La warm-up avant un CDI, qu'est ce que c'est ?
vendredi 25 janvier 2019

Patrik Kittel
Patrik Kittel et Déjà (archive) © Images'Inn Photographies - Eric Knoll

Ce week-end se déroule à Amsterdam un CDI, hôte de la huitième étape Coupe du Monde. La compétition commence le vendredi mais dès le jeudi, cavaliers et chevaux débarquent sur la piste pour la warm-up. C'est l'occasion revenir sur cette "épreuve" un peu particulière, son fonctionnement et son utilité.

La warm-up, qu'est ce que c'est ?

La veille ou le matin de la première épreuve, les cavaliers peuvent évoluer sur la piste de compétitions pendant quelques minutes, c'est ce que l'on appelle la warm-up. Ils sont répartis en petit groupes et disposent de l'espace à leur aise pendant une vingtaine de minutes. C'est l'occasion de montrer la piste aux chevaux pour les habituer à la lumière et aux différents éléments de décor. La plupart du temps, les warm-up sont ouvertes au public. Lorsqu'elles se déroulent en plein salon, comme ici à Amsterdam où le dressage tient une place importante, la foule n'hésite pas à venir en masse pour observer les meilleurs cavaliers du monde travailler. 

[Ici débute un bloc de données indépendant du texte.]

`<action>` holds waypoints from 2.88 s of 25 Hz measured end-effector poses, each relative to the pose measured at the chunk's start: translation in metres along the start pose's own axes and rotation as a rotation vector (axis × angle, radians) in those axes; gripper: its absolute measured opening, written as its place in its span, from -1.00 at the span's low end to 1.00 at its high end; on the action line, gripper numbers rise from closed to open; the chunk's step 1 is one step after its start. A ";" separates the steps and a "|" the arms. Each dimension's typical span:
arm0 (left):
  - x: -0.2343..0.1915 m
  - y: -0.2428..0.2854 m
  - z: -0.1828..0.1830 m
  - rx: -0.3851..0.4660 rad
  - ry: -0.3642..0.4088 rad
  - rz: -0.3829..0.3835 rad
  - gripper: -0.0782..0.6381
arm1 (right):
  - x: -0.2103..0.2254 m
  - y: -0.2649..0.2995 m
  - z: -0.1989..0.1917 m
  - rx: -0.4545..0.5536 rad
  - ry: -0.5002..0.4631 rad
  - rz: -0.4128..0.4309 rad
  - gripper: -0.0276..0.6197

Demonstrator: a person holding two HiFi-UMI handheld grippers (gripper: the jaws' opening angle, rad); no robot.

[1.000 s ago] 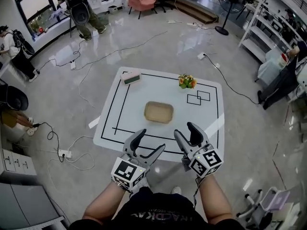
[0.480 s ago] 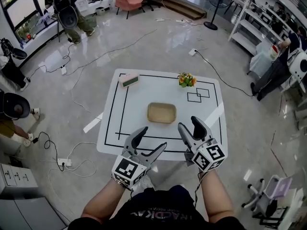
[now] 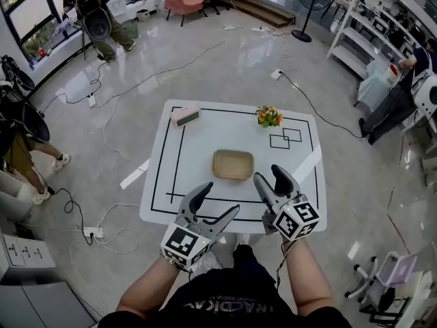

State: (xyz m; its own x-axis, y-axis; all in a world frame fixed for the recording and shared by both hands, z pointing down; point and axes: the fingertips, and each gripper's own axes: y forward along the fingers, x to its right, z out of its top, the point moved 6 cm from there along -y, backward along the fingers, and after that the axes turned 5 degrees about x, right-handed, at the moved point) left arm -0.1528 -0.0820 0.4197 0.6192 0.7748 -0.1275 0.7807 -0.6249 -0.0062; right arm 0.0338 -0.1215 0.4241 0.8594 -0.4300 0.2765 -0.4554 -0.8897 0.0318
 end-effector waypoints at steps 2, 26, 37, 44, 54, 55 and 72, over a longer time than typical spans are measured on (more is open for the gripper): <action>-0.002 0.004 -0.001 -0.003 -0.001 0.009 0.17 | 0.005 0.009 0.000 -0.009 0.001 0.010 -0.15; -0.023 0.082 -0.022 -0.054 -0.050 0.115 0.17 | 0.105 0.081 -0.055 -0.182 0.182 0.045 -0.15; -0.025 0.103 -0.034 -0.078 -0.066 0.127 0.17 | 0.131 0.087 -0.109 -0.299 0.271 0.026 -0.15; -0.024 0.110 -0.043 -0.097 -0.081 0.129 0.17 | 0.138 0.087 -0.136 -0.363 0.344 0.015 -0.15; -0.027 0.109 -0.051 -0.109 -0.103 0.143 0.17 | 0.138 0.090 -0.162 -0.430 0.422 -0.004 -0.15; -0.028 0.108 -0.051 -0.110 -0.105 0.144 0.17 | 0.137 0.091 -0.163 -0.438 0.423 -0.006 -0.15; -0.030 0.101 -0.052 -0.122 -0.112 0.150 0.17 | 0.138 0.094 -0.169 -0.449 0.476 -0.017 -0.27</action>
State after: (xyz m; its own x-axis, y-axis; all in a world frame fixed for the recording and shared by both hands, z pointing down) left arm -0.0886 -0.1631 0.4746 0.7210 0.6547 -0.2270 0.6895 -0.7106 0.1402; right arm 0.0701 -0.2386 0.6271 0.7177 -0.2101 0.6639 -0.5839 -0.7011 0.4094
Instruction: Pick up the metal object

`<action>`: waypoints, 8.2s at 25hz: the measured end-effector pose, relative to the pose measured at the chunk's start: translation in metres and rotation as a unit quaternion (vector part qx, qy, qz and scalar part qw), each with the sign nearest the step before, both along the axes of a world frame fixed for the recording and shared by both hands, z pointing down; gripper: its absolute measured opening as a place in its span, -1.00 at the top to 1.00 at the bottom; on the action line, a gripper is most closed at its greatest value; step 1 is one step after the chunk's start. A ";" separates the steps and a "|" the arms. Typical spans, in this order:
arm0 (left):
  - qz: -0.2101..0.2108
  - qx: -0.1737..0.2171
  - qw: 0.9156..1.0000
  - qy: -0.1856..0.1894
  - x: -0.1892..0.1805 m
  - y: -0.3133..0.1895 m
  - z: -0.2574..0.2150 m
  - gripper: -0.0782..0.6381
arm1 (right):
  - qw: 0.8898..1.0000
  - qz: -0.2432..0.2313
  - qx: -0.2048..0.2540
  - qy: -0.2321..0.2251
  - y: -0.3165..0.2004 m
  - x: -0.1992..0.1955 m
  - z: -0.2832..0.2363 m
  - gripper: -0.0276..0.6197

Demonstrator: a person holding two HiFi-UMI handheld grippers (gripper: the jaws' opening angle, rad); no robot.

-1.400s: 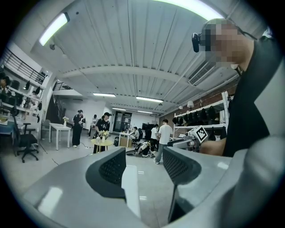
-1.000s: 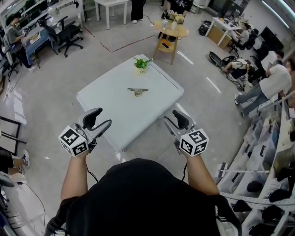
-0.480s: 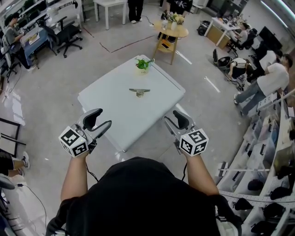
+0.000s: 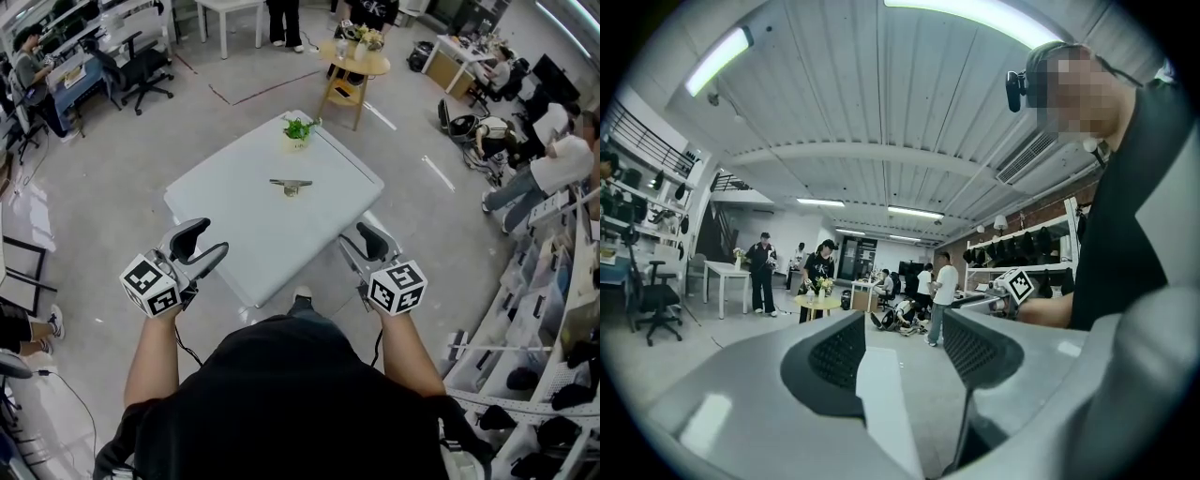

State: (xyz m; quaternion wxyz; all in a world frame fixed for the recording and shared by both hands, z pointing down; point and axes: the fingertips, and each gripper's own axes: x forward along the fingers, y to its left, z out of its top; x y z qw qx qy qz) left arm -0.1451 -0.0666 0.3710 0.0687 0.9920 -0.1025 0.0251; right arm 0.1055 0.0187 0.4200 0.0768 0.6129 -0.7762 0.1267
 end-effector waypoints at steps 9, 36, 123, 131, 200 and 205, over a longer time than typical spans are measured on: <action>-0.016 0.000 1.000 -0.008 0.001 -0.024 -0.001 0.06 | 1.000 -0.010 0.002 -0.002 -0.032 0.008 0.003 0.21; -0.053 -0.017 0.998 -0.019 0.045 -0.118 0.016 0.06 | 0.998 -0.053 -0.025 0.002 -0.150 0.056 0.027 0.21; -0.135 -0.168 0.973 -0.081 0.085 -0.225 0.165 0.06 | 0.908 -0.256 -0.280 0.176 -0.319 0.048 0.338 0.14; -0.144 -0.181 0.969 -0.083 0.085 -0.226 0.176 0.06 | 0.889 -0.280 -0.287 0.220 -0.326 0.048 0.359 0.14; -0.144 -0.205 0.965 -0.072 0.086 -0.233 0.169 0.06 | 0.833 -0.326 -0.241 0.377 -0.353 0.045 0.369 0.72; -0.142 -0.202 0.966 -0.075 0.089 -0.234 0.167 0.06 | 0.830 -0.328 -0.236 0.383 -0.356 0.046 0.367 0.76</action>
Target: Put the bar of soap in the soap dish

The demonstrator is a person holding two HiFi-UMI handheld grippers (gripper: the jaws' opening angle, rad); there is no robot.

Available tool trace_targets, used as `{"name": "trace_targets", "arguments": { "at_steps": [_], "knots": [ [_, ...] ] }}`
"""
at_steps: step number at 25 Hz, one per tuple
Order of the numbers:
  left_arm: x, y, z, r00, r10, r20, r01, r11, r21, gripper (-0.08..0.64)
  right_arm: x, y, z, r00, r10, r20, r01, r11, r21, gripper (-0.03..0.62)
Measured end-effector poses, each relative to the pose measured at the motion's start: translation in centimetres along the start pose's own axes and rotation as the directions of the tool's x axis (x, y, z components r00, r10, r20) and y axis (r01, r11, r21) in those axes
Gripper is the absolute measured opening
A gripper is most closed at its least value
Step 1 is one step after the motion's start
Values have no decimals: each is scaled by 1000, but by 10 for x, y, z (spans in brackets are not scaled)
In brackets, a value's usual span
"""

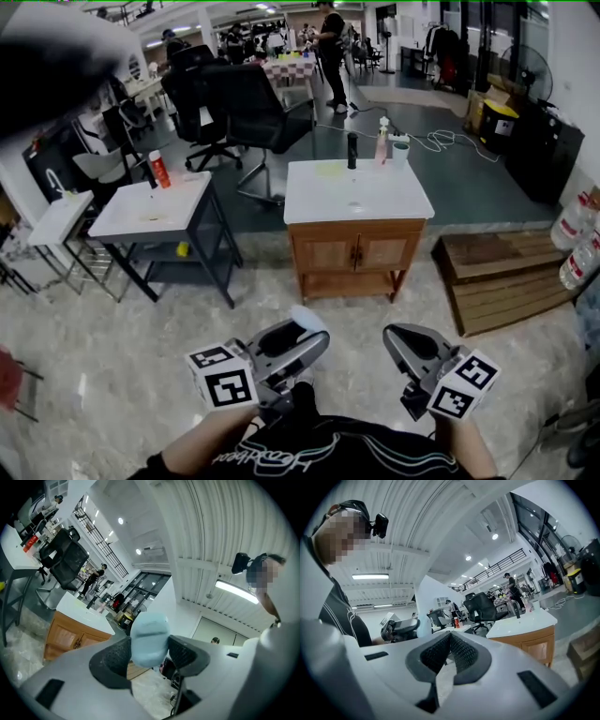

Entre répétition et décontraction

Libre à chacun de faire ce qu'il veut du temps alloué sur la piste. Il est peu fréquent que les cavaliers répètent les enchainements du Grand Prix, ils se focalisent davantage sur quelques mouvements de rassembler, des changements de pieds, des transitions... Comme à la maison, les minutes de travail intenses sont souvent suivies d'étirements. C'est ce que réalisait spécifiquement Isabell Werth avec Weihegold OLD. Pour certains habitués qui concourent ensemble depuis des années à ce niveau là tels que Patrik Kittel et Delauney, la warm-up est un vrai travail de relâchement, accompli avec des rênes de bride lâches dans une attitude basse qui remonte progressivement jusqu'a adopter une attitude de présentation. D'autres comme Hans Pieter Minderhoud demandaient davantage à leurs chevaux, notamment dans l'activité des postérieurs. Pour d'autres, dont la monture est davantage inquiète en arrivant sur la piste, le travail sera porté sur le mental. Il existe autant de manière de réaliser une warm-up que de couples différents. Quoiqu'il en soit, elle sert à concentrer les chevaux, faire monter doucement la pression, sans entamer le relâchement avant la compétition. 

Des cavaliers connectés

Beaucoup répètent aujourd'hui avec des oreillettes, de façon à rester connectés avec leurs coachs en permanence. C'est le cas de la numéro 1 mondiale, Isabell Werth, qui entraine continuellement de jeunes cavaliers. Ce fut le cas pour Dorothee Schneider, aujourd'hui membre de l'équipe A en Allemagne. Rares sont les cavaliers qui ne sont pas accompagnés d'un oeil extérieur pour parfaire leurs présentations.